A series of ‘cock-ups’ and ‘cover-ups’ by a cabal of unelected bureaucrats in a distant Capital which has engulfed the world in a pandemic has given Britain’s now retired Eurosceptics and de-globalisers a new subject to rail about. And mostly for good reasons…

Notes from Nowhere
4 min readMay 15, 2020
On President Xi’s State visit, Cameron took him to his local pub ‘the Plough’ on Oct. 22, 2015.

As the days of Cameron’s ‘golden era of Sino-British’ relations become distant memories, the whiggish optimism towards China is quickly replaced with Sino-scepticism if not outright hostility. Who would have thought that warm words and pints in Cameron’s local pub couldn’t have changed Xi Jipping’s mind on human rights? Neither did the branches of MacDonald’s on Chinese high streets have any Westernising impact on China’s polity. Cherry-picked westernisation has been the CCP’s approach. But how much did the western leaders care to raise human rights issues with the Chinese officials alongside their precious trade talks? Did they, for instance, see the plight of the Uyghur Muslims in ‘re-education’ camps, as a cause worth the risk of upsetting their Chinese trade partners?

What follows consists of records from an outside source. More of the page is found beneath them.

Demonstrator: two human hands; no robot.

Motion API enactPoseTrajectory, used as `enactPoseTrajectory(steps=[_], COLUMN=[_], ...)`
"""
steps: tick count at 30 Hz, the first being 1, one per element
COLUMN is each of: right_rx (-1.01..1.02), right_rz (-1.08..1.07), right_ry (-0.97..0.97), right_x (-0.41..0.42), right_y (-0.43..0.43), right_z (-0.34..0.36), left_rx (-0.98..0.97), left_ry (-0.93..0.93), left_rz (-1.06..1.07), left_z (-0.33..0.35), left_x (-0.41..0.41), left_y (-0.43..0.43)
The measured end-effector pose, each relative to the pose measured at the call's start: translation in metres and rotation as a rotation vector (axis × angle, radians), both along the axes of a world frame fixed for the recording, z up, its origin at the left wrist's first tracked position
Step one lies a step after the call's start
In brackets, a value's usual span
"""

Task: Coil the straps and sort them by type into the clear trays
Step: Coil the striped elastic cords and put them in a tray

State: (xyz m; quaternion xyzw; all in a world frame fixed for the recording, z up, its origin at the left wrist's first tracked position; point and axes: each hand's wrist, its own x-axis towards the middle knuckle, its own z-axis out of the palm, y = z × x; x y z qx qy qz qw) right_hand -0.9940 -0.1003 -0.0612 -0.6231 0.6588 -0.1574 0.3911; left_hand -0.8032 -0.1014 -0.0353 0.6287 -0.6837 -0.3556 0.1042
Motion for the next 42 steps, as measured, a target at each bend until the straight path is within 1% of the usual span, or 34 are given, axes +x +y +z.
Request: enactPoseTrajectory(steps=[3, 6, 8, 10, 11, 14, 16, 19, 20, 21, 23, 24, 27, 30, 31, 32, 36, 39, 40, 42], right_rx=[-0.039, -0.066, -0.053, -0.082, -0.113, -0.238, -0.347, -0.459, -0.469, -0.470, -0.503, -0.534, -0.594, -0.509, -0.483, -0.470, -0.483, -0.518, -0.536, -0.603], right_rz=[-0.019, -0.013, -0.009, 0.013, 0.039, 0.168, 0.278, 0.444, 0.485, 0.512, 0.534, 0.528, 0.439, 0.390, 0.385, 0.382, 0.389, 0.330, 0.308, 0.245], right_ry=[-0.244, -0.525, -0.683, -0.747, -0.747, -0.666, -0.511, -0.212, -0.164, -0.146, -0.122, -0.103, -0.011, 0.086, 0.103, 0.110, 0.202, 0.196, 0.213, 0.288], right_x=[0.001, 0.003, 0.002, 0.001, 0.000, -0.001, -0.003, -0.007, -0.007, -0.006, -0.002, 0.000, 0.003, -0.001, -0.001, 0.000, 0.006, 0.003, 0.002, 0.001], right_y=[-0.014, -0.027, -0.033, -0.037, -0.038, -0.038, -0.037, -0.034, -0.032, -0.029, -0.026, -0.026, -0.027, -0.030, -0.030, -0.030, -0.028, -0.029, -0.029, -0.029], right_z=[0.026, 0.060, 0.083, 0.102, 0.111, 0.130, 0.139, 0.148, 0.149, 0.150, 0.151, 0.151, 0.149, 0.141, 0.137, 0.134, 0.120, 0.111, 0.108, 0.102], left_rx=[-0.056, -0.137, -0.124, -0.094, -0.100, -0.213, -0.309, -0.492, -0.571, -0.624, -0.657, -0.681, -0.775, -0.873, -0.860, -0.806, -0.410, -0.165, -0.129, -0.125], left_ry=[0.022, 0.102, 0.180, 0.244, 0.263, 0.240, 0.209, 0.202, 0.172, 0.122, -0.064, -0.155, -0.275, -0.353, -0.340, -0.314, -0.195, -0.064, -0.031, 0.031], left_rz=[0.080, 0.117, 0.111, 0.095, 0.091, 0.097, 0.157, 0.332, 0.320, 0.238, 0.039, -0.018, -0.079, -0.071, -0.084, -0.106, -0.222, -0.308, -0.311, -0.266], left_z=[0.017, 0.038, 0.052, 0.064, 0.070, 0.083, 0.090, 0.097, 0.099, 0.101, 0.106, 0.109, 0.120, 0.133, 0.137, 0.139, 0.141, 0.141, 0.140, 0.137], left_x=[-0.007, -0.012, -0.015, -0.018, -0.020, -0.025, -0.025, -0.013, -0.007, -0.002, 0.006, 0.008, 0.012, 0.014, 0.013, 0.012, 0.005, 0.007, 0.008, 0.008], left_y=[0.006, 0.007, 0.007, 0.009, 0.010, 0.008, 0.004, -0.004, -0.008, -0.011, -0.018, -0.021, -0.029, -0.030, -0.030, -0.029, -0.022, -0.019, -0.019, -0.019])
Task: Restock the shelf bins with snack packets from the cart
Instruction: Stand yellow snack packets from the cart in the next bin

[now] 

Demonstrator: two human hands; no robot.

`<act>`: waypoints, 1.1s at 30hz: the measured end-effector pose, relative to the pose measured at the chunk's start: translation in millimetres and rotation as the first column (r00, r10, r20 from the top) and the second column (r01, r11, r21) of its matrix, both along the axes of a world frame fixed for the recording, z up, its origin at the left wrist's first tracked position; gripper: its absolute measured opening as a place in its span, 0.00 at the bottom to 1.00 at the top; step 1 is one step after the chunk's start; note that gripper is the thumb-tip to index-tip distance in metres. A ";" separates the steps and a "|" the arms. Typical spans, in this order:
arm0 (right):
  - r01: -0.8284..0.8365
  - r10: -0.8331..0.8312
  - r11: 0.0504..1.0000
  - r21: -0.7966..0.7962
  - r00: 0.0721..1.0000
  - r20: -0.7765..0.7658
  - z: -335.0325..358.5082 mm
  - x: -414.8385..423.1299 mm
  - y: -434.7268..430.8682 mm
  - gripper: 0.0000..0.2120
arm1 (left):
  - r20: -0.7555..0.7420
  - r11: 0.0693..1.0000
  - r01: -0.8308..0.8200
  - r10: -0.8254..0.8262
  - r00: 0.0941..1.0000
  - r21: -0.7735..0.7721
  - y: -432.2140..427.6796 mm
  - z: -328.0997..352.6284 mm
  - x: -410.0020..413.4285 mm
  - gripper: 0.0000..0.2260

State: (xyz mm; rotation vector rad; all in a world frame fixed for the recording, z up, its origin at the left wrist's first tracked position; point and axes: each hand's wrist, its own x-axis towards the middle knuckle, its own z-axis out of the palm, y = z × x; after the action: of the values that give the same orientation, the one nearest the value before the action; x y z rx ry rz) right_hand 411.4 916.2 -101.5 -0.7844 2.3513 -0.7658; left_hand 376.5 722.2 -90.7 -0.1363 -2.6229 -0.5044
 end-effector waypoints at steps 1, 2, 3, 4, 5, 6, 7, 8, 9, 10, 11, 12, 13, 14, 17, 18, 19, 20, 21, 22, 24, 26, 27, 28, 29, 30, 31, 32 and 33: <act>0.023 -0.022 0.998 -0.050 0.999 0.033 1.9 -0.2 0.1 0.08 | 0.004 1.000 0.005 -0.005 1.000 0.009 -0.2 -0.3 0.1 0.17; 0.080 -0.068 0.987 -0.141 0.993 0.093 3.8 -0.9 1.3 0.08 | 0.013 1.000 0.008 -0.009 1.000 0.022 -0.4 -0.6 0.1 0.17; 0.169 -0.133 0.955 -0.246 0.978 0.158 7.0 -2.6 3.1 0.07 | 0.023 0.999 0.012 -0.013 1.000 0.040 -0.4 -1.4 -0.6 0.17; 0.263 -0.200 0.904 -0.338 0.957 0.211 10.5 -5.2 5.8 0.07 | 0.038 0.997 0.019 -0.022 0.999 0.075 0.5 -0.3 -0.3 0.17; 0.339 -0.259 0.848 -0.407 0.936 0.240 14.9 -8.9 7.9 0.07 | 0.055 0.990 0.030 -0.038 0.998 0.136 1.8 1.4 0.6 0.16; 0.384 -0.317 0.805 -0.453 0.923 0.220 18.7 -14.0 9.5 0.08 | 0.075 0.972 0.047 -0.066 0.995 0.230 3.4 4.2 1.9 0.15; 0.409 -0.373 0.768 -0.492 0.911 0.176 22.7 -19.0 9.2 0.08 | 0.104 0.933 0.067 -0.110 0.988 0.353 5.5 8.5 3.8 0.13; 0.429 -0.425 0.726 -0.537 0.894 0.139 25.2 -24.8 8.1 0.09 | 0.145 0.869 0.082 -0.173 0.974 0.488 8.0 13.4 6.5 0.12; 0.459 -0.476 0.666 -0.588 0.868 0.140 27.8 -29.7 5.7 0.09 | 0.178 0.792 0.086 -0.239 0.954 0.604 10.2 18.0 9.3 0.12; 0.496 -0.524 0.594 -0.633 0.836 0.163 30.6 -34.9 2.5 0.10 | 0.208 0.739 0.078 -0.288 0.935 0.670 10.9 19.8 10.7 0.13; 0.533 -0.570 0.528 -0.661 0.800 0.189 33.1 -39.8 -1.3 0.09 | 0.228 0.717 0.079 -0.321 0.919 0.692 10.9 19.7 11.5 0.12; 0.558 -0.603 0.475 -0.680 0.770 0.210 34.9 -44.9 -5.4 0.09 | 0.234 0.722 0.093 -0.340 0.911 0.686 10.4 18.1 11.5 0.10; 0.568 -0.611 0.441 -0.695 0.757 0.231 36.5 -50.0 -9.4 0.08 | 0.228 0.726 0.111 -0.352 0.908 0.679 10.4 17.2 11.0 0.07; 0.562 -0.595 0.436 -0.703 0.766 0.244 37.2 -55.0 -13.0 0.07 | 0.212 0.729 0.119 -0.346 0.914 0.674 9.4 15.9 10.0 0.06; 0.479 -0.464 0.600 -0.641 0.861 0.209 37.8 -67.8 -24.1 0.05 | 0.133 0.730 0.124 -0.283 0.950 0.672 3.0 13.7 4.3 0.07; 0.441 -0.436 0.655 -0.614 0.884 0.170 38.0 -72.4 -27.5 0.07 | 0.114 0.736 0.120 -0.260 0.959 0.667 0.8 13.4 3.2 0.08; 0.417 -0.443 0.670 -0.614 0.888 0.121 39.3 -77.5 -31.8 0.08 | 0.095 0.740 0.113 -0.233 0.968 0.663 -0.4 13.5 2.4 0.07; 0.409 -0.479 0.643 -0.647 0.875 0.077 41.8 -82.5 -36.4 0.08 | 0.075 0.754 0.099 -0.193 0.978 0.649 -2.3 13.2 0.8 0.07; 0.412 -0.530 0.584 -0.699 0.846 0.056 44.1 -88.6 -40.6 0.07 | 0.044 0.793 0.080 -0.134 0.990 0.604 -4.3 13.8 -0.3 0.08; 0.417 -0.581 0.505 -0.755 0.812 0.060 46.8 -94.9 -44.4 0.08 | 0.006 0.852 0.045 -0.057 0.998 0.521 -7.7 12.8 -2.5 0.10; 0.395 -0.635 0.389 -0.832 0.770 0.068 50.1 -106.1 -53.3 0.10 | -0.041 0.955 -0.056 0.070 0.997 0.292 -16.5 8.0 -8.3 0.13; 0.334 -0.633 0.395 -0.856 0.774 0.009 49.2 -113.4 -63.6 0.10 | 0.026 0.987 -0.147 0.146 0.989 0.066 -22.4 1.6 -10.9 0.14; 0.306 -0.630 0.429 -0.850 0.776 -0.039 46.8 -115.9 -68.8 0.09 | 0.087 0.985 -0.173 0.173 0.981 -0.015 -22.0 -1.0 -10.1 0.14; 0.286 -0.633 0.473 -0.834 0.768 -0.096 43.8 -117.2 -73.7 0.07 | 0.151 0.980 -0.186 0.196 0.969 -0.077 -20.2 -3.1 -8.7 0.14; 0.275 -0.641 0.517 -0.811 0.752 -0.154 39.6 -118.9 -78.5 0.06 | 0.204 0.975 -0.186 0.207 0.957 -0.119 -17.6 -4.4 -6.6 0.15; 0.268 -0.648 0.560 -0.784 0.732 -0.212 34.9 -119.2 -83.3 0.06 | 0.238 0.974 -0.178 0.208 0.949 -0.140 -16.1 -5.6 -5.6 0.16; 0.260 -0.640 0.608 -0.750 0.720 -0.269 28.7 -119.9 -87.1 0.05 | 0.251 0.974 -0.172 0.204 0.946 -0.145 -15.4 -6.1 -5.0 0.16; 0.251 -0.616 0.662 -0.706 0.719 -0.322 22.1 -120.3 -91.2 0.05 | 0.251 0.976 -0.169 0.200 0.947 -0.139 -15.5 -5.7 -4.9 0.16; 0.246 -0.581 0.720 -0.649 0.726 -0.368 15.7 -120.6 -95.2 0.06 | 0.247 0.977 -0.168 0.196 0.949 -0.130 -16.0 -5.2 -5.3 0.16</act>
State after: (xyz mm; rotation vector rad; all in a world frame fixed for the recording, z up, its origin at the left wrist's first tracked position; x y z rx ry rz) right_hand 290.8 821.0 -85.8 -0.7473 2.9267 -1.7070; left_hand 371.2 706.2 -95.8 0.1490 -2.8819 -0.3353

The once indisputable link between Capitalism and Democracy is now undeniably broken. When Milton Freidman predicted that the spread of liberal economics will inevitably lead to political liberalisation and democracy in the early 60s, he could not have envisaged how the Chinese authoritarian alternative would come to dominate the world economy. Although, Freidman’s assertion was disapproved even before Deng Xiaoping’s market reforms by Pinochet’s neoliberal economic policies in Chile. What was then officially termed as ‘Socialism with Chinese characteristics’ would now be better summed up as ‘Capitalism with Chinese Characteristics’.

Yet the election of Trump undoubtedly signalled a turning point in the West’s attitudes towards China and globalisation. Not only did he manage to ride on a wave of discontent from the deindustrialisation of America’s provinces, but he also gave the impression of a western leader no longer willing to put up with China’s ‘unfair trade practices’. For years, the Chinese have demonstrated an almost aggressive level of trade distortion through industrial subsidies and soft loans from state banks (not to mention successive devaluations of their currency), thus allowing Chinese exporters to produce and sell at below production costs and outcompete the Americans. Such were the tensions that by 2018, the US and China were involved in 32 trade disputes in the WTO, 22 brought by US and 10 by China.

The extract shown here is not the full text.